Начальник зоны приподнял голову и увидел на кровати свою ненаглядную Светочку – она уже не рыдала, она хлюпала носом в мокрую подушку.
– Э-э-х-х-х… м-а-а-а…! – глубоко выдохнул пробудившийся чекист. Он снова положил голову на пол, закрыл глаза и начал тихо говорить.
– Печально очень как, в краю холодном душу заморозить! Мне уж не дано, возврата к нежной лирике душевной. Забыл я Пушкина давно, а Есенин в дрёму даже клонит. Я сказку детскую не вспомню ни одну, и уж душевную, застольную, теперь, навряд ли я спою! Лишь сны тревожные одни: в робах чёрных зеки, да прожекторов огни. В зубах серебряные фиксы, будто псов оскал, и каждый раз, часовой мне снится, как безмолвно с вышки он упал. Тревога! Тревога и команда «фас!» – вот и весь ночной рассказ! Устал я, дорогая!

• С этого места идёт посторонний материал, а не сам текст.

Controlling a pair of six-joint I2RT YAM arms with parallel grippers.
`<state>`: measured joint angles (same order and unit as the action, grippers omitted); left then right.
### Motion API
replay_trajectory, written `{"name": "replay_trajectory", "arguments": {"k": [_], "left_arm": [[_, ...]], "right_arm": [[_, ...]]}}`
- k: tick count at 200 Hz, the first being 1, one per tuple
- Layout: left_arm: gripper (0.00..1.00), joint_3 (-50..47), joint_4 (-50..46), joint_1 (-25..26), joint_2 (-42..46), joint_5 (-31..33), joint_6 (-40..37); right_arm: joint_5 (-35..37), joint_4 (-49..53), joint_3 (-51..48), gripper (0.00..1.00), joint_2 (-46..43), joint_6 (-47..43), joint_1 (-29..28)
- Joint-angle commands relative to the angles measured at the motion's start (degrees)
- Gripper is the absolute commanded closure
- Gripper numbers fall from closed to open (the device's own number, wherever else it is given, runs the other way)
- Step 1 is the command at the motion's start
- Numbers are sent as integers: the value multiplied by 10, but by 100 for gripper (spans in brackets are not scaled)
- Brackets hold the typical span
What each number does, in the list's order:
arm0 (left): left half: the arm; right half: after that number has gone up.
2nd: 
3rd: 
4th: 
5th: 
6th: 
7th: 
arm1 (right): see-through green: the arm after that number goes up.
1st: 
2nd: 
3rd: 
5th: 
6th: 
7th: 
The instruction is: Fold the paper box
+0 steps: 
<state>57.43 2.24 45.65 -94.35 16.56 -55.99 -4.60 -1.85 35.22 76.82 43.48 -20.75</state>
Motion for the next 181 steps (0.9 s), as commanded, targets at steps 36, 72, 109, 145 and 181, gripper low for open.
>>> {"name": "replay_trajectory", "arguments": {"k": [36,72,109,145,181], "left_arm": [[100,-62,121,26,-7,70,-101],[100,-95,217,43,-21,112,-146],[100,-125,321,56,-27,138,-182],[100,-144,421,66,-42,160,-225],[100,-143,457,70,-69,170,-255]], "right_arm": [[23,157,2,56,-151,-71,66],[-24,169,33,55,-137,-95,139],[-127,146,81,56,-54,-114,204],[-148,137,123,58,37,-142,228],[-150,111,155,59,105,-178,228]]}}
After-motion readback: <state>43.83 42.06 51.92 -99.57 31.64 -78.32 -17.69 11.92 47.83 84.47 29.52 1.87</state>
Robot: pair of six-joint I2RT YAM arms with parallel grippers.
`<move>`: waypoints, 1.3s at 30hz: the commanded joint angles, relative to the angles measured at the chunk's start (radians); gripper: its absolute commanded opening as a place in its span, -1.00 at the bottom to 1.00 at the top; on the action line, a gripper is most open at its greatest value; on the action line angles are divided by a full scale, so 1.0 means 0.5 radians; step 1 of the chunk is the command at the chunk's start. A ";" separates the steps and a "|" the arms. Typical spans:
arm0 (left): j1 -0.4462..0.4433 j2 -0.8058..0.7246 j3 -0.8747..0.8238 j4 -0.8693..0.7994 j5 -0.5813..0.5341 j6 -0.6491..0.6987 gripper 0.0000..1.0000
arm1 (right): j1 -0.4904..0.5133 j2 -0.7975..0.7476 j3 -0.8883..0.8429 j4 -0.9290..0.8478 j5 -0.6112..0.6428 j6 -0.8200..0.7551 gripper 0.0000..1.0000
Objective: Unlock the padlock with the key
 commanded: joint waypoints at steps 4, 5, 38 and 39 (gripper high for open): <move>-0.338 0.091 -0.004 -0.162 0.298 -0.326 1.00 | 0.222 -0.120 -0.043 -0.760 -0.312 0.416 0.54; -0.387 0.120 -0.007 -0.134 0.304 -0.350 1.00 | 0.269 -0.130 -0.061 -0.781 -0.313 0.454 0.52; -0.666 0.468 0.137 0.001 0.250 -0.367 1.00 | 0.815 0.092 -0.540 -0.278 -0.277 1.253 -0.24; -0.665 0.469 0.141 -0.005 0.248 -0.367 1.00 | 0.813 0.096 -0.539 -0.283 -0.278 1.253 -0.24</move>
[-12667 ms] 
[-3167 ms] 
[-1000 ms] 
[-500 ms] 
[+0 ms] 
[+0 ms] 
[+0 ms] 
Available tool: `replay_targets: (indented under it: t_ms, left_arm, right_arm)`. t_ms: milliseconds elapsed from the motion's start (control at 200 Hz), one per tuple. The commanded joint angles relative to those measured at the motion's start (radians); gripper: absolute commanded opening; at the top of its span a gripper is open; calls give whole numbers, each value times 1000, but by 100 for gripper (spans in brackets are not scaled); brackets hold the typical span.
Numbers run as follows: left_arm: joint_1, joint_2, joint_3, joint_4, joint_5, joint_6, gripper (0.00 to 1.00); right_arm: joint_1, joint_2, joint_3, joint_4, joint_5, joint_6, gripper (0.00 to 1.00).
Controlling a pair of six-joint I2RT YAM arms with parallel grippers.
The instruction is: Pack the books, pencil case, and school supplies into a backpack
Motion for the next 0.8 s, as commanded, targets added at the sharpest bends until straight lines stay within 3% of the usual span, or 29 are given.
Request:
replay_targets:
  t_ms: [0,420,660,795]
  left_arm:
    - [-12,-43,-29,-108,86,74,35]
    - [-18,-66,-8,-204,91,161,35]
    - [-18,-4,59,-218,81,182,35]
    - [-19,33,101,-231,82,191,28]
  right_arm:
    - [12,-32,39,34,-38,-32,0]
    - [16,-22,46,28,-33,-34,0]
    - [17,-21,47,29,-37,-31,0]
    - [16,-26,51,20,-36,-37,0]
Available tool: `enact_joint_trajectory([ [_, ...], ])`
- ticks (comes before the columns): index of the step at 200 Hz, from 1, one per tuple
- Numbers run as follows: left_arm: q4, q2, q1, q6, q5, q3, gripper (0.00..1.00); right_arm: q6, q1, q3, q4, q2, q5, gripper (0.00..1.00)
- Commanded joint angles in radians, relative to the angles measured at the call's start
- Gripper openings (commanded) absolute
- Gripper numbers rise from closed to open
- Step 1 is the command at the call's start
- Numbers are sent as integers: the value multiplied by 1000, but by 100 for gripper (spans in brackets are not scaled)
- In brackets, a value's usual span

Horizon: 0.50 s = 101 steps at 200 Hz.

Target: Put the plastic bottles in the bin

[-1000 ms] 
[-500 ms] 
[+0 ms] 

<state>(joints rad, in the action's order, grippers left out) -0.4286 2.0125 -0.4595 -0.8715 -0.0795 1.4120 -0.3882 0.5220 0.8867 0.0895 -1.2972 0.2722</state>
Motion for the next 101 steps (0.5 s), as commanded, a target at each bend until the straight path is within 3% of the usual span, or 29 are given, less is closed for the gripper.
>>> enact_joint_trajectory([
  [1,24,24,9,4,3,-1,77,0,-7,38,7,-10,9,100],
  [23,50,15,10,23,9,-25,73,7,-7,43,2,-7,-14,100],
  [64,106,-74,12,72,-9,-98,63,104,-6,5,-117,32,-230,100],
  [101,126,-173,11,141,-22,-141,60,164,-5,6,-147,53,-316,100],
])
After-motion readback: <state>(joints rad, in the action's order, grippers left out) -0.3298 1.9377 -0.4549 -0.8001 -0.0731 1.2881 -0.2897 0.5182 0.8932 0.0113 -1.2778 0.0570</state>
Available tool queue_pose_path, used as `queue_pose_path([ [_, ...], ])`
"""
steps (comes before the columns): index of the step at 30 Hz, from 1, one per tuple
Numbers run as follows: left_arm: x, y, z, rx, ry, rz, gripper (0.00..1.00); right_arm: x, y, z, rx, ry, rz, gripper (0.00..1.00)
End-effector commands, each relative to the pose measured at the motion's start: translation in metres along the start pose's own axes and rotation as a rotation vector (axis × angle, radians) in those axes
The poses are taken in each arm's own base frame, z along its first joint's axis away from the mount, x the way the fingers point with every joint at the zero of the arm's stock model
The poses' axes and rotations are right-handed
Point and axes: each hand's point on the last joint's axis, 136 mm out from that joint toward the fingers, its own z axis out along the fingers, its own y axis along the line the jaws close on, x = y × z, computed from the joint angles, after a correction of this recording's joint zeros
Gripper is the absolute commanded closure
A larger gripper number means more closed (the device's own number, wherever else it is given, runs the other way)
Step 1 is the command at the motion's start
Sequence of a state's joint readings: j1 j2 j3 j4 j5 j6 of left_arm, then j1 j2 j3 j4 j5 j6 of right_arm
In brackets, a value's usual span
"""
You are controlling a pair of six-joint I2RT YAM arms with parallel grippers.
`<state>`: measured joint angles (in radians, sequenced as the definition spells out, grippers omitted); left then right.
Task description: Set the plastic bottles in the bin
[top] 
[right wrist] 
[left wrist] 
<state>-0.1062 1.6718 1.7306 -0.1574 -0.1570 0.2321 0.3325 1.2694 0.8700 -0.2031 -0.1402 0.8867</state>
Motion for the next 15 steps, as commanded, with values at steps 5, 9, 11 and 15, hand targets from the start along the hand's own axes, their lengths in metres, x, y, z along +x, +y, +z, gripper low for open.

Света стояла рядом, она взяла его руку и помогла подняться. Они молча сели на кровать, прижавшись плотно плечами. Света заговорила первой спокойно, ласково и тихо.
– Так нельзя, Гришенька! Ты четвёртый год без отпусков. Облик твой, сам не замечаешь, а он становится холодным. Просись, добивайся как можешь, но тебе надо отдохнуть! На юг поедем, к теплу, согреешься, оттаешь, и лирика в тебе проснётся, и ты снова будешь ею жечь моё сердце, как и прежде в юности своей.
Он медленно повернулся к ней и нежно взял за плечи, глядя в её глаза, наполненные слезами.
– Какая глубина, и сколько в них печали! Неужели прожитые годы их только ею наполняли? Не печалься родная, гони свою грусть, ну хочешь, прямо сейчас, дорогая, я что-нибудь из устава прочту тебе наизусть!
Она грустно улыбнулась, обняла руками его шею, и тихо сказала: «Я твои уставы давно все знаю наизусть!»
Зал шумел аплодисментами, с разных сторон слышалось «браво!», а на сцене неожиданно появились букеты цветов – явление редкое в эту пору для Заполярья. Видимо, в антракте кто-то похлопотал по своим каналам, и к концу представления их успели доставить.
Раиса, под впечатлением игры мужа, выскочила из дома культуры и бежала к автобусной остановке с одной только мыслью – любой ценой раздобыть для своего Аркаши букет свежих роз и вручить их прилюдно, расцеловать и обнять несравненного, лучшего из лучших и самого талантливого!
Казбек Кердышвили от не слыханных аплодисментов и счастья был сейчас не на сцене, он был на небесах! Это был фурор вместе с аншлагом.